Irvin returned home to Chicago and assisted his brother Nick coaching the Morgan Park HS boys basketball team, while also serving as the school's dean of students.

On August 7, 2018, Irvin was named the 13th head men's basketball coach in Chicago State history, replacing Tracy Dildy.

Personal life
Irvin is part of a prominent Chicago basketball family. His late father McGlother "Mac" Irvin is the founder of the Mac Irvin Fire AAU program.
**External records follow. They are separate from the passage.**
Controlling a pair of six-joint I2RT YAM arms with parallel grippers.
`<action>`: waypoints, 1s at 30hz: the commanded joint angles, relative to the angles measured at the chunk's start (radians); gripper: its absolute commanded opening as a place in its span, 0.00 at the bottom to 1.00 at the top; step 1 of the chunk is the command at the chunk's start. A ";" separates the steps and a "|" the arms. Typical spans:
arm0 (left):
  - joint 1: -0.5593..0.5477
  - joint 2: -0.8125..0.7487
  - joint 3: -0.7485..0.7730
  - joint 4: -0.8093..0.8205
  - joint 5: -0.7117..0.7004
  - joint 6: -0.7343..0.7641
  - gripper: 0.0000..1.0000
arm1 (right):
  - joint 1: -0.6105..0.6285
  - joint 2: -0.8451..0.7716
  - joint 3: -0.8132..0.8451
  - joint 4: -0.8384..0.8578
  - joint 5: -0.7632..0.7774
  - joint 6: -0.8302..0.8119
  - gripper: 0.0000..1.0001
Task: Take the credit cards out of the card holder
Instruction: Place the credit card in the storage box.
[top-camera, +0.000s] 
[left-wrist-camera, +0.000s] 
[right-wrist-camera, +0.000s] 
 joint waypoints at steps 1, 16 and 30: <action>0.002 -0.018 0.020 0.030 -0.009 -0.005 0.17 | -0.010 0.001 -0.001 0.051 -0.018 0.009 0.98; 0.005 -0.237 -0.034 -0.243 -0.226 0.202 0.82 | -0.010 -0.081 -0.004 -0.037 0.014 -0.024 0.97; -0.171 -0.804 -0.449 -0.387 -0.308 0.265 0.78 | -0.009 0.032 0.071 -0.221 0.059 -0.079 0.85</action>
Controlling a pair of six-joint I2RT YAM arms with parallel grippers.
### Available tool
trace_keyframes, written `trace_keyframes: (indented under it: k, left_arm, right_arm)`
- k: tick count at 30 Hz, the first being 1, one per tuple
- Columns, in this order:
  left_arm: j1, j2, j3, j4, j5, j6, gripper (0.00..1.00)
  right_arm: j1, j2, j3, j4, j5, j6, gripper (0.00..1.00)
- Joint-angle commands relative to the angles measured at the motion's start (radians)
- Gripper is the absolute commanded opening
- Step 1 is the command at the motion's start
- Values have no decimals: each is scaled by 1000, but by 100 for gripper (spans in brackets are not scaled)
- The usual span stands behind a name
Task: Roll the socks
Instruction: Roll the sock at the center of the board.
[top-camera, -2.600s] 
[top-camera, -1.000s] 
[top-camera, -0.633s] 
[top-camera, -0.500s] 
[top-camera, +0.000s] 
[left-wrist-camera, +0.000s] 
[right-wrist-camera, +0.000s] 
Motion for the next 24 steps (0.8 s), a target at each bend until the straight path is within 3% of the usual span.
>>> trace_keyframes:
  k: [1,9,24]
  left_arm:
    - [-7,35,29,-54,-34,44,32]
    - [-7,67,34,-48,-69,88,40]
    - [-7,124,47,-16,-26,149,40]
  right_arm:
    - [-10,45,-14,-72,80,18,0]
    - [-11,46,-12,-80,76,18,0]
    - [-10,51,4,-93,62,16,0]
Brother Byron is a former NBA first round draft choice and three seasons in the NBA with the Portland Trail Blazers and Washington Bullets, while brothers Mac, Nick and sister Cynthia have all been involved in the Chicago basketball scene.

Head coaching record

Notes

References

Living people
American men's basketball coaches
American men's basketball players
Basketball coaches from Illinois
Basketball players from Illinois
Chicago State Cougars men's basketball coaches
Colorado State Rams men's basketball players
DePaul Blue Demons men's basketball coaches
High school basketball coaches in the United States
Idaho Vandals men's basketball coaches
Idaho Vandals men's basketball players
Illinois State Redbirds men's basketball coaches
Iowa State Cyclones men's basketball coaches
People from Chicago
Loyola Ramblers men's basketball coaches
Missouri Tigers men's basketball coaches
SMU Mustangs men's basketball coaches
Southern Illinois Salukis men's basketball coaches
Texas A&M Aggies men's basketball coaches
Year of birth missing (living people)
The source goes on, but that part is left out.